Overview of the project
I implemented an algorithm that automatically solves jigsaw puzzles based on the shape of their pieces.
Introduction
It all started when I got a puzzle with 2000 pieces for Christmas a few years ago:
Initially I was very pleased with the new challenge - but after a while it became relatively boring and a little exhausting. Therefore, I decided to leave the puzzle the way it was and to one day continue puzzling. As the weeks passed, I slowly forgot about the puzzle as I put it directly under my bed. It all changed in 2020, when I suddenly had a lot of free time. I decided to finally finish the puzzle - but this time by using code.
You'll find the implementation and documentation of my code below and the full version on GitHub
The Idea
Originally, I tried some mashine learning based algorithms. Although I had some success, I wanted a simpler and somewhat more efficient solution for my problem. Instead of looking for patterns in the image itself shown by the puzzle, I wanted to create an algorithm that could find the matching pieces only based on the shape of the pieces.
The overarching goal was to create a brute force algorithm for the jigsaw puzzle. Hence, I needed to find solutions for the following problems:
- Scanning the Images
- Detecting the Edges
- Matching the puzzle pieces
I will cover each step in detail in the following paragraphs. For development, I used Python. You can find the code in a Jupyter Notebook (.ipynb) on Github.
1. Scanning the Images
First, I started to import some useful tools:
from __future__ import print_function
import cv2
import matplotlib.pyplot as plt
import numpy as np
import argparse
import math
import collections
I started off by scanning some images to start developing my algorithm:
# Scanning two sample Images
path_og = r' - enter path here -'
path_match = r' - enter path here -'
images_count = 2
img = cv2.imread(path_og)
img_match = cv2.imread(path_match)
For example, one of the images I scanned looked like this:
I defined some useful functions to reduce the data generated by the image by reducing it to a black / white scheme:
def thresholder(image):
gray = cv2.cvtColor(image, cv2.COLOR_BGR2GRAY)
gray = cv2.medianBlur(gray, ksize=5)
thresh = cv2.threshold(gray, 190, 255, cv2.ADAPTIVE_THRESH_GAUSSIAN_C)[1]
thresh = cv2.blur(thresh, ksize=(3, 3))
return thresh
def tresher(img):
thresh = thresholder(img)
return thresh
thresh_original = tresher(img)
thresh_match = tresher(img_match)
plt.imshow(thresh_match,"binary_r")
After reducing the threshold of the images, it now looked like this:
2. Detecting the Edges
For detecting the edges, I implemented an algorithm called Canny Edge Detection Algorithm. By using this algorithm, I was able to detect the edges of the puzzles pieces. Those could then later be used for matching the individual pieces.
First, i calculated the potential corners of the puzzle pieces using the Shi-Tomasi Corner Detection Algorithm
def executeFeatureToTrack(thresh):
# Shi-Tomasi corner detection function
corners = cv2.goodFeaturesToTrack(thresh, 40, 0.0001, 0.8)

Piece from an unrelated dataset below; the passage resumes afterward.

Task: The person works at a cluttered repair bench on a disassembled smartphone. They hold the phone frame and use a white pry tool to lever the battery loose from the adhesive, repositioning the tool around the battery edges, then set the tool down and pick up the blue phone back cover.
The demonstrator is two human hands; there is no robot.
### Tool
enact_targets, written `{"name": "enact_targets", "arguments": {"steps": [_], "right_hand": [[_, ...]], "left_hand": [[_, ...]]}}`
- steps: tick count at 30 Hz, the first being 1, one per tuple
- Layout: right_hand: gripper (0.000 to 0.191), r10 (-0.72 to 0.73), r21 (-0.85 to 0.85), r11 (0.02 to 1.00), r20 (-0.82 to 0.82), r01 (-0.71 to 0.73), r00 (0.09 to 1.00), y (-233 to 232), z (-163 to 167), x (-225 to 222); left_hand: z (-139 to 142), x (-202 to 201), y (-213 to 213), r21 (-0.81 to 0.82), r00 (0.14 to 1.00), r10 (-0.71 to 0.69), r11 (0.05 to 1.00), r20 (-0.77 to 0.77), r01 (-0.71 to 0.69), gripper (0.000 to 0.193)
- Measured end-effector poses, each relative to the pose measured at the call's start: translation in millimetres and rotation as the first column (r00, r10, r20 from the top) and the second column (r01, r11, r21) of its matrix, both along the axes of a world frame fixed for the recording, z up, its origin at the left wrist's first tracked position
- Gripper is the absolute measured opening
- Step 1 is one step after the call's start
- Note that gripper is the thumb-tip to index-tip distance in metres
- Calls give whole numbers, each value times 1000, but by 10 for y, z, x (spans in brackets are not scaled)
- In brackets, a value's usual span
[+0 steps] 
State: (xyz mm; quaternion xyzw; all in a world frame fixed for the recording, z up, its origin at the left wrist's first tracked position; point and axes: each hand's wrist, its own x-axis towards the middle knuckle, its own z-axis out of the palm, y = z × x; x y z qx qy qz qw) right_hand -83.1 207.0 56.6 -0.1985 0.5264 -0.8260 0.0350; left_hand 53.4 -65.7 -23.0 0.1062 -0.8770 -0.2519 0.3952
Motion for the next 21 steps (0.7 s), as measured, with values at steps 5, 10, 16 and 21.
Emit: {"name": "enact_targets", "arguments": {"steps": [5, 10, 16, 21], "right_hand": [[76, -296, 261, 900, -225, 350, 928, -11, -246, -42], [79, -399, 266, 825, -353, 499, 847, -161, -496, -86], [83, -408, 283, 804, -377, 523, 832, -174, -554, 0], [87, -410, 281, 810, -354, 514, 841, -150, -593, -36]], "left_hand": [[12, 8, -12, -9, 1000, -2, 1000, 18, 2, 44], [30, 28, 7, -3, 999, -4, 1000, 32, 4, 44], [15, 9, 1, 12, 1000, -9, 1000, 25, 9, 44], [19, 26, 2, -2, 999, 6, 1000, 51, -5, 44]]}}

corners = np.int0(corners)
return corners
After detecting the edges, all potential candidates for the edges of the puzzle piece are then filtered as currently not only the correct edges are found:
After filtering the edges based on the a formula depending on the inner degrees of the square (should all be relatively equal to 90°) and the total surface area, we now found the correct edges:
Now, we can actually begin detecting the edges of the pieces. As mentioned above, we use the Canny Edge Detection Algorithm:
# import the necessary packages
import argparse
import glob
def auto_canny(image, sigma=0.33):
# compute the median of the single channel pixel intensities
v = np.median(image)
# apply automatic Canny edge detection using the computed median
lower = int(max(0, (1.0 - sigma) * v))
upper = int(min(255, (1.0 + sigma) * v))
edged = cv2.Canny(image, lower, upper)
# return the edged image
return edged
After executing the algorithm on the mentioned images, we find the following:
Those edges were than separated based on the height of the images we scanned before and then converted to a point cloud:
3. Matching the puzzle pieces
For matching the puzzle pieces, I used an algorithm that for each puzzle pieces evaluates how similar the inverse of the current edge and any other edge look. As this requires looking through each edge individually (as their could potentially always be a better match) this algorithm reaches an ideal runtime of O(n^2)
.
For instance, a successful match looks like this:
Summary
By using this algorithm, puzzling those puzzle pieces can be realized much more efficient. Since scanning those images and also the computation of the puzzle piece matches takes quite some while for a large number of pieces, its not necessarily faster than solving the jigsaw puzzle on your own. However, it helped me out on some smaller amount of pieces that looked quite similar, as the algorithm depends on the shape of the puzzle piece and not its color.